● DATA RECORDS
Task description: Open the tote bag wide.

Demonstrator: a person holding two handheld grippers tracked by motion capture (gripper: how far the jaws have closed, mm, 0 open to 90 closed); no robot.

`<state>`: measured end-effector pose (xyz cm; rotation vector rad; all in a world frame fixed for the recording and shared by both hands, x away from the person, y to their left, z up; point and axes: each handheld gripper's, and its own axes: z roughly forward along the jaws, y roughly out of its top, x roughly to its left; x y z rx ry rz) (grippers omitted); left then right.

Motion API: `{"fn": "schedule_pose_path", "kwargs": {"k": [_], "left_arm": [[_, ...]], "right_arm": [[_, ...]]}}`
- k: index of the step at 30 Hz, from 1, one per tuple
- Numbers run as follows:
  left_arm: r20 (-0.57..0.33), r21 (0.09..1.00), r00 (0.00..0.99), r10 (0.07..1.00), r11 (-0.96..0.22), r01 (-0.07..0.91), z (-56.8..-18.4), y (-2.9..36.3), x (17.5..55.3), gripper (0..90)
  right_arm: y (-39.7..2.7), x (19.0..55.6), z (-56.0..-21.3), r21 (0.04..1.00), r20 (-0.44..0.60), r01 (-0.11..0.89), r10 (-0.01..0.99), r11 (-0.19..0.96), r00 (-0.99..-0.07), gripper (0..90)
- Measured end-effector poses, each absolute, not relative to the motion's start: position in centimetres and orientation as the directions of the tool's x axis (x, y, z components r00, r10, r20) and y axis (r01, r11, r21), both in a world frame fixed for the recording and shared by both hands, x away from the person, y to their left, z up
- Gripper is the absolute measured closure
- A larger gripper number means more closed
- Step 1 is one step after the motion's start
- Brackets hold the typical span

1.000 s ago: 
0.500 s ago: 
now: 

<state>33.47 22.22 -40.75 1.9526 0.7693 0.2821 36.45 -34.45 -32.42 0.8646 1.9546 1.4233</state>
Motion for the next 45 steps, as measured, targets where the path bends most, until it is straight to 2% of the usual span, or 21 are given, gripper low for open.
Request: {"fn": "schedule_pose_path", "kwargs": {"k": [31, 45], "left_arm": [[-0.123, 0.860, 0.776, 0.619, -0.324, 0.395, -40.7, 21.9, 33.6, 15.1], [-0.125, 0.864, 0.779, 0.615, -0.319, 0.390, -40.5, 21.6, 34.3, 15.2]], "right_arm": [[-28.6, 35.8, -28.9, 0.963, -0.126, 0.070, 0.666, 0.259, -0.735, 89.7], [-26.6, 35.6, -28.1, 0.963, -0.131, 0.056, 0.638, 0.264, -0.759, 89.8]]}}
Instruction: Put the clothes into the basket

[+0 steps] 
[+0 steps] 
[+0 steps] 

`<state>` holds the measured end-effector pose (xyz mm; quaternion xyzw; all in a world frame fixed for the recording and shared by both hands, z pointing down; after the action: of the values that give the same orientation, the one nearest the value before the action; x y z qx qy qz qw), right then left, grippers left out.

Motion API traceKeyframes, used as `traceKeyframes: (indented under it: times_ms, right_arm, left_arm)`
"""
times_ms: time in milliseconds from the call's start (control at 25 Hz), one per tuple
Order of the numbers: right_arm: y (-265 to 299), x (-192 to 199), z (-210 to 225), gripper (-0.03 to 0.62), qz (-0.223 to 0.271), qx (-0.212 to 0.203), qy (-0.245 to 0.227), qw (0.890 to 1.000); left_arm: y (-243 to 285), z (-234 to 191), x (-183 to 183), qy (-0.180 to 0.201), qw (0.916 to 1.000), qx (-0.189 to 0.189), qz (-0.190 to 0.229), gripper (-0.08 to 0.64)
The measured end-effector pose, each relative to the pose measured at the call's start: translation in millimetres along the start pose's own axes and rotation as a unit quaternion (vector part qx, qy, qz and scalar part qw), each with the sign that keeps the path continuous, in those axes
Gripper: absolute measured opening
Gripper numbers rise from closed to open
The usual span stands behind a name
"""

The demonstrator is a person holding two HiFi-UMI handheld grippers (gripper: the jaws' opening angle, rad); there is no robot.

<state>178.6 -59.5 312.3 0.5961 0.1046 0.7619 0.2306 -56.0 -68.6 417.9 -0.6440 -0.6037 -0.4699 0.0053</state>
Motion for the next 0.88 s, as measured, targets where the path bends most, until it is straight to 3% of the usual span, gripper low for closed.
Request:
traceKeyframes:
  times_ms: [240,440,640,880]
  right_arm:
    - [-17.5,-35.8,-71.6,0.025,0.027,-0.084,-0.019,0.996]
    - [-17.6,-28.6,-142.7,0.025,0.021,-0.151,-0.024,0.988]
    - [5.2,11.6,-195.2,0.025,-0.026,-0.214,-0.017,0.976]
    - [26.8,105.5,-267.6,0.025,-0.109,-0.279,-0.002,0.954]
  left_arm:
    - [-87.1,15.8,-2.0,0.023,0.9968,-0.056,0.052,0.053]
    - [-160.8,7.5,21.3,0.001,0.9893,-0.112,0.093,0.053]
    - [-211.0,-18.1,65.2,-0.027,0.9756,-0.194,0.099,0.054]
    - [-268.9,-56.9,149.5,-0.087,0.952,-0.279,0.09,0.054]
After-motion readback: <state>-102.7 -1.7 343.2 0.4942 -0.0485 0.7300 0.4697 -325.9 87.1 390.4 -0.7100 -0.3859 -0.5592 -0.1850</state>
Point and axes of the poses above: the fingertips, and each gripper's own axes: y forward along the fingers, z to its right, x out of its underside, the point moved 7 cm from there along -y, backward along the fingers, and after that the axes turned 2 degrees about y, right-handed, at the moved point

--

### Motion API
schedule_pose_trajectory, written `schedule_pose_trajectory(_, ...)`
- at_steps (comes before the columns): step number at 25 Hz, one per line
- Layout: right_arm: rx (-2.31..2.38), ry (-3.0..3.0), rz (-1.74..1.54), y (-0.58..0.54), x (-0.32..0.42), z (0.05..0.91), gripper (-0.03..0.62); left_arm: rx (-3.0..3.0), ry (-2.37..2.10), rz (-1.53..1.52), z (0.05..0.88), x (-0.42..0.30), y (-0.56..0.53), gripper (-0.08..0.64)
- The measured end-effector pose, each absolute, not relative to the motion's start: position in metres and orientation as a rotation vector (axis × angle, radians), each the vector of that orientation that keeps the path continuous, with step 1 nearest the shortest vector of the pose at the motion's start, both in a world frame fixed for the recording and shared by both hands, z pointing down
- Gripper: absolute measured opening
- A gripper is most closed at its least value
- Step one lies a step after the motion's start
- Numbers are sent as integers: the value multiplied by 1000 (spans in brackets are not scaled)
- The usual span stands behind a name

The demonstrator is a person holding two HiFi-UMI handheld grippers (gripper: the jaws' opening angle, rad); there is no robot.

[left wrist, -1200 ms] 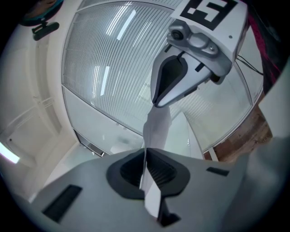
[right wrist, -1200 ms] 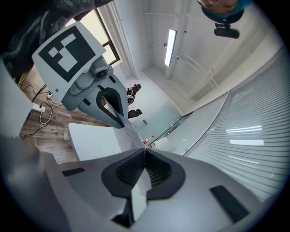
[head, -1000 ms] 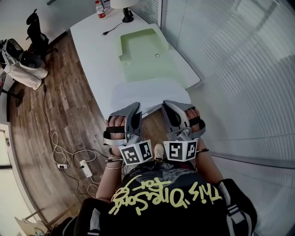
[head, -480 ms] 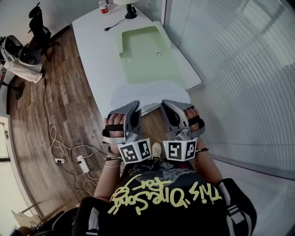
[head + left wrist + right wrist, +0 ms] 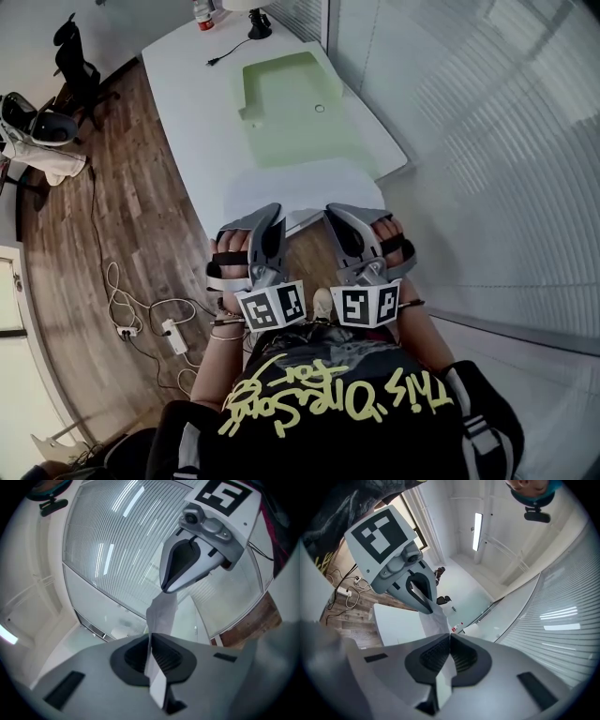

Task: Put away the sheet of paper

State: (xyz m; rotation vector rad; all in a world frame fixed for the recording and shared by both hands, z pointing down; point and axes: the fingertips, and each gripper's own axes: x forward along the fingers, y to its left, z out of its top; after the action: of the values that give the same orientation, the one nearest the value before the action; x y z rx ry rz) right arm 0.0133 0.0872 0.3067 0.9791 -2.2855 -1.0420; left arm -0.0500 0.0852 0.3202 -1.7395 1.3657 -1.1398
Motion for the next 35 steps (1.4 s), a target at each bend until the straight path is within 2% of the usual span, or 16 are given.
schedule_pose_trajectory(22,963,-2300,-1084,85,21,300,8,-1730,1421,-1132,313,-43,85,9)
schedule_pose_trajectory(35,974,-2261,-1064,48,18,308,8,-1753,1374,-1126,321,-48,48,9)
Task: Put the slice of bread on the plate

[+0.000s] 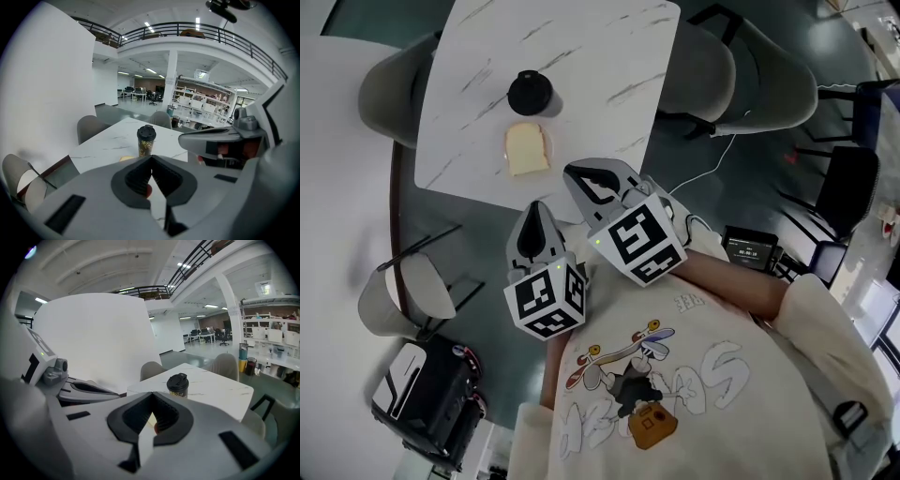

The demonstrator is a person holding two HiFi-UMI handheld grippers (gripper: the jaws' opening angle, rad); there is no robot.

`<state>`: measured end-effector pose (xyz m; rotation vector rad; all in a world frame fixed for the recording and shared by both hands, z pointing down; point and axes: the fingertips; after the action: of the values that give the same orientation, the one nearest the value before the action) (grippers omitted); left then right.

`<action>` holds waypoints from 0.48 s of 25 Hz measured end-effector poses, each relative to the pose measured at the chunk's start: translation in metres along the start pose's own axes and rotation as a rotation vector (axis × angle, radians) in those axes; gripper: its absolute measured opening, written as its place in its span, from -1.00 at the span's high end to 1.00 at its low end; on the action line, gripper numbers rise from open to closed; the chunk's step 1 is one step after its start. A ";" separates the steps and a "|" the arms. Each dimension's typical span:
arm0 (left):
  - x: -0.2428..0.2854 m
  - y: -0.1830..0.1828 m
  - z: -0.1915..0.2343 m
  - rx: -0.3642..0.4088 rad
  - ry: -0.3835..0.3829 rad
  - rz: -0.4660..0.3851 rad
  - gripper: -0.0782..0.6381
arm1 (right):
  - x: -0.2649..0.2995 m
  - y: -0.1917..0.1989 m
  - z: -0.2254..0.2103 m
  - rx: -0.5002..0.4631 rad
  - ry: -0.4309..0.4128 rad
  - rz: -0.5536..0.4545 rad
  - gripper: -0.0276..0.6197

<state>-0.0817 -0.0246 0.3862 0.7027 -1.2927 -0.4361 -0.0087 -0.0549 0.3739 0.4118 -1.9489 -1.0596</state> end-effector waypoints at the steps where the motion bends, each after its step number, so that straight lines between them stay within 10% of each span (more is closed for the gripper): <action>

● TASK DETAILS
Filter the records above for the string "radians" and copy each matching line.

● REPLY
- The measured end-effector pose, each absolute, not relative to the motion's start: position in metres and orientation as a rotation vector (axis × angle, radians), each the vector of that orientation that keeps the path continuous, with step 1 nearest the shortest vector of the pose at the motion's start, both in a world frame fixed for the recording and shared by both hands, z pointing down
`<action>` holds waypoints from 0.48 s of 25 Hz measured end-effector poses, each relative to the pose measured at the chunk's start: translation in metres along the start pose's own axes and rotation as a rotation vector (axis × angle, radians) in those axes; gripper: its absolute measured opening, written as its place in its span, from -1.00 at the span's high end to 1.00 at its low end; on the action line, gripper numbers rise from open to closed; the chunk's step 1 is one step after its start. A ";" separates the steps and a "|" the arms. Each dimension's typical span:

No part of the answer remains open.